--- DIRECTIONS ---
Reproduce the records below exactly, leaving out any pictures.

*** Begin section ***

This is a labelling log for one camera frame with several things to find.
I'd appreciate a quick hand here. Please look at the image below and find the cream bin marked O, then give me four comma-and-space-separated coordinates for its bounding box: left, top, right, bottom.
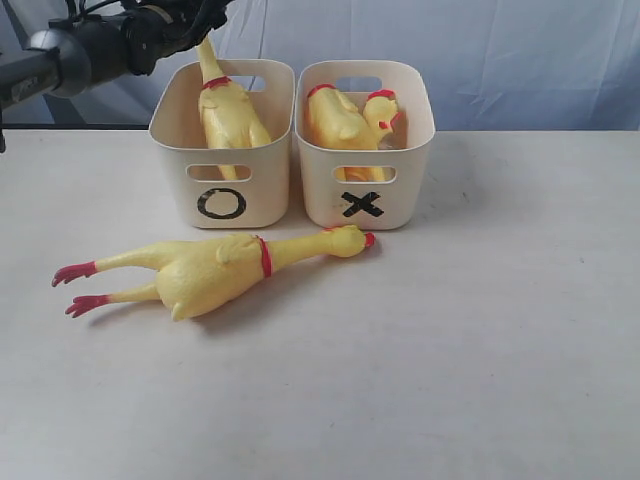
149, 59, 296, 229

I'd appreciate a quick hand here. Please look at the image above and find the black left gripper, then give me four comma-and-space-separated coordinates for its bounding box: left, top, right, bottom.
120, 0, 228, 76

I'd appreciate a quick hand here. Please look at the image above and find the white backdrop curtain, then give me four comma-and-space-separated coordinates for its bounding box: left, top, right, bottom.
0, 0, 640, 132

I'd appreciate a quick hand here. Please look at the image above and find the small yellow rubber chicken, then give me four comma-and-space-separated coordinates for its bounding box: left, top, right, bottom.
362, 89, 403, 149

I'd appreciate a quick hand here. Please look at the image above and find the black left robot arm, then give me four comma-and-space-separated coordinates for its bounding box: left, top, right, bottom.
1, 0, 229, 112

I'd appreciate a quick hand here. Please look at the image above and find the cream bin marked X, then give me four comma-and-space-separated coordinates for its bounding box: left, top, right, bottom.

*** End section ***

--- EXERCISE OUTPUT ---
This is a labelling log for one camera frame with several things to find.
I'd appreciate a quick hand here. Please look at the image below and find the cream bin marked O, then give me four comma-and-space-separated coordinates for its bounding box: left, top, right, bottom.
149, 59, 296, 229

I'd appreciate a quick hand here. Please look at the image above and find the black left gripper, then give me four comma-and-space-separated coordinates for its bounding box: left, top, right, bottom.
120, 0, 228, 76

I'd appreciate a quick hand here. Please look at the image above and find the white backdrop curtain, then give me four comma-and-space-separated coordinates for its bounding box: left, top, right, bottom.
0, 0, 640, 132

I'd appreciate a quick hand here. Please look at the image above and find the small yellow rubber chicken, then give me four comma-and-space-separated coordinates for its bounding box: left, top, right, bottom.
362, 89, 403, 149

I'd appreciate a quick hand here. Please look at the image above and find the black left robot arm, then give me four comma-and-space-separated coordinates for its bounding box: left, top, right, bottom.
1, 0, 229, 112

I'd appreciate a quick hand here. Please look at the image above and find the cream bin marked X, then give me four comma-and-space-separated coordinates for its bounding box: left, top, right, bottom.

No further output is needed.